JudikaturOLG Wien

10Rs203/12i – OLG Wien Entscheidung

Entscheidung
29. Januar 2013

Kopf

Das Oberlandesgericht Wien Wien hat als Rekursgericht in Arbeits- und Sozialrechtssachen durch den Richter Mag. Atria als Einzelrichter (§ 8a JN) in der Sozialrechtssache des Klägers DI. A***** S***** , ***** Wien, vertreten durch Mag. Judith Eisenberg-Mirecki, Rechtsanwältin in Wien, wider die beklagte Partei Pensionsversicherungsanstalt , Friedrich-Hillegeist-Straße 1, 1021 Wien, wegen Berufsunfähigkeitspension, über den Rekurs der Sachverständigen DDr. G***** W***** (Rekursinteresse: EUR 27,--) gegen den Beschluss des Arbeits- und Sozialgerichtes Wien vom 17.10.2012, 22 Cgs 279/11x - 33, den

Beschluss

gefasst:

Spruch

Dem Rekurs wird Folge gegeben.

Der angefochtene Beschluss wird dahin abgeändert, dass er zu lauten hat:

„Die Gebühren der Sachverständigen DDr. G ***** W***** für die in der Gebührennote zu ON 22 verzeichneten Leistungen werden gemäß GebAG wie folgt bestimmt:

1.) Psychiatrische Untersuchung samt Befund

und Gutachten ... EUR 116,20

Neurologische Untersuchung samt Befund

und Gutachten ... EUR 116,20

Blutabnahme aus der Vene ... EUR 10,--

2.) Testpsychologie ... EUR 234,--

3.) Teilnahme an der Verhandlung ... EUR  33,80

4.) Aktenstudium ... EUR  45,--

5.) Schreibgebühr

22 Urschriften ... EUR  44,--

66 Durchschriften ... EUR 39,60

12 Kopien ... EUR  7,20

6.) Zeitversäumnis für Aktentransport, Postwege und Abgabe der Blutprobe im Labor (drei begonnene Stunden a` EUR 22,70) ... EUR  68,10

7.) Sonstige Kosten (Porto, Telefongebühren

u.a.) ... EUR  15,--

Gesamt ... EUR 729,10

zuzüglich 20 % USt ... EUR 145,82

Gesamtsumme ... EUR 874,92

abgerundet gemäß § 39 Abs 2 GebAG ... EUR 874,--.“

Die Änderung der Auszahlungsanordnung wird dem Erstgericht übertragen.

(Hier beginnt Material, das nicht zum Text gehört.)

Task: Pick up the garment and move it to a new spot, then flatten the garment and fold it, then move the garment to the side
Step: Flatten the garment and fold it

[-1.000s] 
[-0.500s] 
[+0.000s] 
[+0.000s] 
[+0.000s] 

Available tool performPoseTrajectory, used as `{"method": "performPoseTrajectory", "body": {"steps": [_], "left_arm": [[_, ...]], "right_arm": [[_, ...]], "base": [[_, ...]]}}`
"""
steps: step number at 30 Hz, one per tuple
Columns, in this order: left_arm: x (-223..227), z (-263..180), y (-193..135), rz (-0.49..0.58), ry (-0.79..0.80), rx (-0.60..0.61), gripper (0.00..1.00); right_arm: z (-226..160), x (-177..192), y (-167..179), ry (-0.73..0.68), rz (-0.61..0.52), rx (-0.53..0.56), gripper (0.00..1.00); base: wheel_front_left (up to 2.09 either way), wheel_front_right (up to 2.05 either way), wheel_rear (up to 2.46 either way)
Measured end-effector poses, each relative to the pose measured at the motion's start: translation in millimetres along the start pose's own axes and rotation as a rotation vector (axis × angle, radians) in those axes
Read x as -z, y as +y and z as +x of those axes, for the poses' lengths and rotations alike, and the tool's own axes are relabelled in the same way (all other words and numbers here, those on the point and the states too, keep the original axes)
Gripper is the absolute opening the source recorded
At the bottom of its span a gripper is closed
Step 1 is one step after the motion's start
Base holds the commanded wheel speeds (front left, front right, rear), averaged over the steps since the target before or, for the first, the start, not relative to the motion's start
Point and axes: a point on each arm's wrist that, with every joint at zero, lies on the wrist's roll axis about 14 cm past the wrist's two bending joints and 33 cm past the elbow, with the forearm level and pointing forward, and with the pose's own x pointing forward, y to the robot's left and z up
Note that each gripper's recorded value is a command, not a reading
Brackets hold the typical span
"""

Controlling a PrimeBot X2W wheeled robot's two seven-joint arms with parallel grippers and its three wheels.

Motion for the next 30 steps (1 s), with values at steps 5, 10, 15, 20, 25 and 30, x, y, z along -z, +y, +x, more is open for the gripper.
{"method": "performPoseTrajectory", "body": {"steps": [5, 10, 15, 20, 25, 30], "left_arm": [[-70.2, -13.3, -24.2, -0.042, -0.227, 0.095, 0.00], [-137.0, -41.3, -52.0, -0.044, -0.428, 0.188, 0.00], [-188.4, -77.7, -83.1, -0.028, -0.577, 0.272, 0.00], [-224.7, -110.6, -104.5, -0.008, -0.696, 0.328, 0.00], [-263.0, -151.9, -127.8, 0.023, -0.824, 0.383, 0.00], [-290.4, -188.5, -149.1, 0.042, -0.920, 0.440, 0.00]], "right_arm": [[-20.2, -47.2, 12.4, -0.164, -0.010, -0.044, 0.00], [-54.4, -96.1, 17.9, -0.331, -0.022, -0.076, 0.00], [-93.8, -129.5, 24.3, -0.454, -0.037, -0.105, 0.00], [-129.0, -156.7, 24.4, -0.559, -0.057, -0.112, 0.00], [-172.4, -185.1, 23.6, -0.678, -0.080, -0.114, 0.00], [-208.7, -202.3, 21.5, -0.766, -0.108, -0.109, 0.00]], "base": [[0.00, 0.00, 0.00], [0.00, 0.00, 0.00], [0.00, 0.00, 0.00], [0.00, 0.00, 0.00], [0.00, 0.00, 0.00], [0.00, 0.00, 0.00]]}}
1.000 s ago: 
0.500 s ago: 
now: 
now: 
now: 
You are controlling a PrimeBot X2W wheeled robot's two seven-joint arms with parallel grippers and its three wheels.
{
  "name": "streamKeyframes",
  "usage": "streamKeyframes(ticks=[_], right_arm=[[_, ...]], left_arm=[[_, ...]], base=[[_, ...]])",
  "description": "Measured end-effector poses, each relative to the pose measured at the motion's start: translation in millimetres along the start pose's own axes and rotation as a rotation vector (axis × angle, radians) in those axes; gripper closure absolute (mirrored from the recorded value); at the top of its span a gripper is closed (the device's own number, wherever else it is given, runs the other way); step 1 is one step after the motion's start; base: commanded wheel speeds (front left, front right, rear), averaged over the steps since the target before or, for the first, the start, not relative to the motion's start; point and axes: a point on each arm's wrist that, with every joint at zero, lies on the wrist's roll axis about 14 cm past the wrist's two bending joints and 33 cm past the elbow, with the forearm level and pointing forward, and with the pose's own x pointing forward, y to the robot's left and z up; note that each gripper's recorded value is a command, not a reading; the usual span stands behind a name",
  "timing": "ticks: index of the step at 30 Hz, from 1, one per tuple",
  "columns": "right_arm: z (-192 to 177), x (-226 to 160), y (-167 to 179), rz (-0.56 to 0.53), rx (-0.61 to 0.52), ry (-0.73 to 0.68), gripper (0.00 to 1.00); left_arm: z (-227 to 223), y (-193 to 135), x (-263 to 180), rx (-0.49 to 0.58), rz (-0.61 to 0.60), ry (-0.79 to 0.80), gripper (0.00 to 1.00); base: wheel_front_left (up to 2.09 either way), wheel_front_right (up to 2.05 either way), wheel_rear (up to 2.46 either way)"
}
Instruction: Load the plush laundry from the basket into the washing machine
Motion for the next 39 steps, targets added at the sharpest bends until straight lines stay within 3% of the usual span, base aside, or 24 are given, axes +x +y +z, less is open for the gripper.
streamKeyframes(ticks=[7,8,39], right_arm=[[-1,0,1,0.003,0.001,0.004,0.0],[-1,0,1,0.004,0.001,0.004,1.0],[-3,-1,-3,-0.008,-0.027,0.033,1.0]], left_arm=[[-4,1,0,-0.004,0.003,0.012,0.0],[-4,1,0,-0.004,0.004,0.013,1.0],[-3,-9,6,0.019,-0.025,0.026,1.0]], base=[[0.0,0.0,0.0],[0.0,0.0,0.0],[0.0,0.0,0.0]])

Der Revisionsrekurs ist jedenfalls unzulässig.

Text

Begründung:

Auftragsgemäß erstattete die Sachverständige für Psychiatrie und Neurologie DDr. G***** W***** in dem auf Gewährung einer Berufsunfähigkeitspension gerichteten Sozialrechtsverfahren ein schriftliches Gutachten über das Leistungskalkül des Klägers und verzeichnete dafür Gebühren von insgesamt EUR 980,-- (ON 22).

Soweit für das Rekursverfahren von Bedeutung begehrte sie in ihrer Honorarnote (auch) für Zeitversäumnis für „Korrespondenz, Telefonate, Postwege, Aktentransport, Labor, Wegzeit von und zur Untersuchung“ insgesamt EUR 68,10 zzgl 20 % USt.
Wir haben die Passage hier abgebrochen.